Their fittings were unique to that brand and overall very small relative to other brands. They were a pain to repair and we never were able to get in any kind of inventory of repair or replacement parts. These units were not made available to the major mall stores. The shoulder fittings tended to pull out and we had a hard time finding an adhesive to bond them back in.
Until they got out of mannequins Sears bought a ton of D.G. Williams. High-end dept stores tend to favor, Hindsgaul (similar to John Nissen) and Adel Rootstein.)
If your unit pre-dates the 1970’s and the fittings look like D.G. Williams or Wolf & Vine it could be anything and the only way to get arms is to try them. Older mannequins always have round arms at the fittings.
Now they some times have more elongated arms ( not fittings) at the shoulder. Where does she separate at the waist?

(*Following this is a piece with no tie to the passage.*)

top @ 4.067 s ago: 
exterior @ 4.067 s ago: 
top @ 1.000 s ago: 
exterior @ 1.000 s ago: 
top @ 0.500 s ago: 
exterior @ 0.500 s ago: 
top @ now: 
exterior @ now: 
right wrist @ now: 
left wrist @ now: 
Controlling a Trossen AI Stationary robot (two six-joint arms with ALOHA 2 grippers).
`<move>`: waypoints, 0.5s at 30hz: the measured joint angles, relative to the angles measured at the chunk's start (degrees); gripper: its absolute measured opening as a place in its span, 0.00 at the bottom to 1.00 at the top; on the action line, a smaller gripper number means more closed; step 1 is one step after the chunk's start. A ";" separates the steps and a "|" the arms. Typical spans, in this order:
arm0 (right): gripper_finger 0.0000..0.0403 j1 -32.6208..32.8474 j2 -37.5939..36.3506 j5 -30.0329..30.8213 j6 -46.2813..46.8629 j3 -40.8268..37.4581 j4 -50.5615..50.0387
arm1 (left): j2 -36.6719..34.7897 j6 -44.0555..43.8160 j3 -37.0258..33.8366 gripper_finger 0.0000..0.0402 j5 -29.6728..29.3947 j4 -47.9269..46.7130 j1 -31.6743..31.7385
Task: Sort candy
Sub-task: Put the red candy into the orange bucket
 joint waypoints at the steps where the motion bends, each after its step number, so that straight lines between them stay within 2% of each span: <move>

High waisted mannequins with the navel in the legs are older and probably something else.
These units have plywood waist fittings. Decter made a bunch of the high waisted jobs but they usually are all-metal waist fittings with two pins and no twisting required. If you go back far enough, everybody used plywood for waist fittings with a 2″ nominal dowel as a waist pin. The only conclusion you can draw from a plywood waist fitting is that it is ‘vintage’ and has a plywood waist fitting.